Scan the data below and copy each line where "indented" occurs.
□ □ □ □ □ □ □
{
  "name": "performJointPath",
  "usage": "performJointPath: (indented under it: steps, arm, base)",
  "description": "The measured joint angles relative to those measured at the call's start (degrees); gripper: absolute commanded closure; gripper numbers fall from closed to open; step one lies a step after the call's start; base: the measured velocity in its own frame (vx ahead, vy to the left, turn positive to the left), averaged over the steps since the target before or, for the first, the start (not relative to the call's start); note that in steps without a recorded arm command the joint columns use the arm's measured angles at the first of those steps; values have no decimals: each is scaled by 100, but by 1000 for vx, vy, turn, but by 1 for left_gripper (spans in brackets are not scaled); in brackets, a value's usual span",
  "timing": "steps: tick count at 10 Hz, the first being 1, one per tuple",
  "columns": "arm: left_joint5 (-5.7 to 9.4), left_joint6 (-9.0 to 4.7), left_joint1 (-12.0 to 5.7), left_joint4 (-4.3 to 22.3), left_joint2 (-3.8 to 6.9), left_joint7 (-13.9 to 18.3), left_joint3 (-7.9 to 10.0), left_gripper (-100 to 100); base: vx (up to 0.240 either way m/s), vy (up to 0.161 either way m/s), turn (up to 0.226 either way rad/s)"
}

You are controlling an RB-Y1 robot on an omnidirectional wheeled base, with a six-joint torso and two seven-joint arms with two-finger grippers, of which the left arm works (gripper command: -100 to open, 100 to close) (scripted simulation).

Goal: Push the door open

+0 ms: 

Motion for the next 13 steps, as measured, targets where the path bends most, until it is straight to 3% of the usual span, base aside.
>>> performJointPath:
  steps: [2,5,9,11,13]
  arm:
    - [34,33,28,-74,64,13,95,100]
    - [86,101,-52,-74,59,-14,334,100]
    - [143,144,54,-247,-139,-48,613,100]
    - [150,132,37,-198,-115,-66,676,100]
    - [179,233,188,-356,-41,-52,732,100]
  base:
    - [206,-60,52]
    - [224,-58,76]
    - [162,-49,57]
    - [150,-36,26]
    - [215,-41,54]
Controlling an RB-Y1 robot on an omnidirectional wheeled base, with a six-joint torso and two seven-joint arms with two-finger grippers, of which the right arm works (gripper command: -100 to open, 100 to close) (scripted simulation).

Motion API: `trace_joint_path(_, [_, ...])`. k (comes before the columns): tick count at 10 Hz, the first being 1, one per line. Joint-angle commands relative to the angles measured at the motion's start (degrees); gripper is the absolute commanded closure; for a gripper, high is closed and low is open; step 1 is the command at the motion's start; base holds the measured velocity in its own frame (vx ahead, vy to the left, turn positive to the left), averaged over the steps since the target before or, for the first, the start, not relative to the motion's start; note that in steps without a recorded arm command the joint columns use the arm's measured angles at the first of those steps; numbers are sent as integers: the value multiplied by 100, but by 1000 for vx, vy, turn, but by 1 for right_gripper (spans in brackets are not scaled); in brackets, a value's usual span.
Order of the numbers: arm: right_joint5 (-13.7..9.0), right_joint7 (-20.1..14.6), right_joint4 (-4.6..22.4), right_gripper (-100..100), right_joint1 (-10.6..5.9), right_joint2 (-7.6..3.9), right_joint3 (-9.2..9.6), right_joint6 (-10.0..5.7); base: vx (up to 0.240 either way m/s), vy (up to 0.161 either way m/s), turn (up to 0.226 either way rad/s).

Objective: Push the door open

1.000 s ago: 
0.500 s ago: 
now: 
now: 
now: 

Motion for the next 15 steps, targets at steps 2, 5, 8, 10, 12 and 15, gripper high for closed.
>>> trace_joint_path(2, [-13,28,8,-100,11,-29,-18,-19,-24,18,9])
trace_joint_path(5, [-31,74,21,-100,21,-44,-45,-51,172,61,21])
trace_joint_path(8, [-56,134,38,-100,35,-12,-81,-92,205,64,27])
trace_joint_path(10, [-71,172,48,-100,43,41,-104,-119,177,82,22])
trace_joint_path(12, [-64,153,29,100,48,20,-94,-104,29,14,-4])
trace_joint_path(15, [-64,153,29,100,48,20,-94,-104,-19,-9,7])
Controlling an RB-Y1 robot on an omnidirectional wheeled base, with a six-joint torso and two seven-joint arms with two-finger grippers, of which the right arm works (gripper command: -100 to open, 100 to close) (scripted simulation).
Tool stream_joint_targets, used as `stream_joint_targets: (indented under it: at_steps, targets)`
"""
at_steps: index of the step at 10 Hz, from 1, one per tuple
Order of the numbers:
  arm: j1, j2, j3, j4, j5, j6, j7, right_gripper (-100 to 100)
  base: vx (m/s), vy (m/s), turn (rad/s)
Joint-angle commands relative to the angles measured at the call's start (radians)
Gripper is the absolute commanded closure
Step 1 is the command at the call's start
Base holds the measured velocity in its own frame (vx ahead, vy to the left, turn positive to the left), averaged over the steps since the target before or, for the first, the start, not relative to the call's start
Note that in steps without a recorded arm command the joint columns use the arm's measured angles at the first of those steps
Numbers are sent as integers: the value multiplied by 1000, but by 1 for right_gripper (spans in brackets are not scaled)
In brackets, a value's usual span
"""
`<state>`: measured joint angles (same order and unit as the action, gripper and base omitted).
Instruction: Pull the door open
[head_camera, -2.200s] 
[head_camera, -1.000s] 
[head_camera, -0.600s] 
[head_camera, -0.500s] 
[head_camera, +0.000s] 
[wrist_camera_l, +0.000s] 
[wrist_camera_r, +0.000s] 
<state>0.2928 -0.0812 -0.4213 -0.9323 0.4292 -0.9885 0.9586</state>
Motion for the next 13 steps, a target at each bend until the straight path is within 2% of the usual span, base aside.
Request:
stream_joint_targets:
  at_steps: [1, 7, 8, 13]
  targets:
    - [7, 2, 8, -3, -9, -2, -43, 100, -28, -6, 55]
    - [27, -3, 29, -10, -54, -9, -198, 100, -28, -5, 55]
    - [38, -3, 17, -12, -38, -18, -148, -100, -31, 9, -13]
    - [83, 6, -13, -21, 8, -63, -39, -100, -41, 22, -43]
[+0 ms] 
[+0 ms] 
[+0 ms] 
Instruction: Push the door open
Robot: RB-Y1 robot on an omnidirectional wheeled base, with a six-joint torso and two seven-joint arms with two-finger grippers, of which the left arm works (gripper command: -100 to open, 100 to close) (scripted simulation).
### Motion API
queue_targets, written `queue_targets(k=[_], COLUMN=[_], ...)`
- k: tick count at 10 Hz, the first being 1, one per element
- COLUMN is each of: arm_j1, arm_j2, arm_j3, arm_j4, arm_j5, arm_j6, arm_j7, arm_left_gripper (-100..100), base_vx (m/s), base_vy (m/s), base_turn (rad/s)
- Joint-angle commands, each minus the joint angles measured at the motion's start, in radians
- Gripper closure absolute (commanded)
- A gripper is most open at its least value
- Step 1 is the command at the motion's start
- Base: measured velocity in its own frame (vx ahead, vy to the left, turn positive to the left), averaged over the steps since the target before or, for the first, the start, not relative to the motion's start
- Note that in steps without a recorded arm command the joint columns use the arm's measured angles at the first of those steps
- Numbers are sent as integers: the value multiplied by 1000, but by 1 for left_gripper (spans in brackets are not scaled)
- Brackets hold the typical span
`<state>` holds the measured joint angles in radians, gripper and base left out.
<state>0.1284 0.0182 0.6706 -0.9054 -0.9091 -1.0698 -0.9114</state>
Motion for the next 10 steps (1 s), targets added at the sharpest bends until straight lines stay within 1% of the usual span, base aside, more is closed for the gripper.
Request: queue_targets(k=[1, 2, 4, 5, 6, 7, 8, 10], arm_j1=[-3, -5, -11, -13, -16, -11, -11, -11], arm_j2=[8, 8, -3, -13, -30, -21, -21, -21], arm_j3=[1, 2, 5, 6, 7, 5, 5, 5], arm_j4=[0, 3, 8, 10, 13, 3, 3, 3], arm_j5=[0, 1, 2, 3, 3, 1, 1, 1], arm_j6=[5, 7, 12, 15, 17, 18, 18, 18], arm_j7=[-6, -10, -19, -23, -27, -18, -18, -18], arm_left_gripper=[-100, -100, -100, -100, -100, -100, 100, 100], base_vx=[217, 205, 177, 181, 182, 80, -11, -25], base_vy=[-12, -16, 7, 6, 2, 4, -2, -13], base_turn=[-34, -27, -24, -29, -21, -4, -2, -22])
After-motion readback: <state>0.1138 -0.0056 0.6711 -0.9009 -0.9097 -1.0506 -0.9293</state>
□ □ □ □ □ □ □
*Written response:*
  "usage": "performJointPath: (indented under it: steps, arm, base)",
Tool stream_joint_targets, used as `stream_joint_targets: (indented under it: at_steps, targets)`

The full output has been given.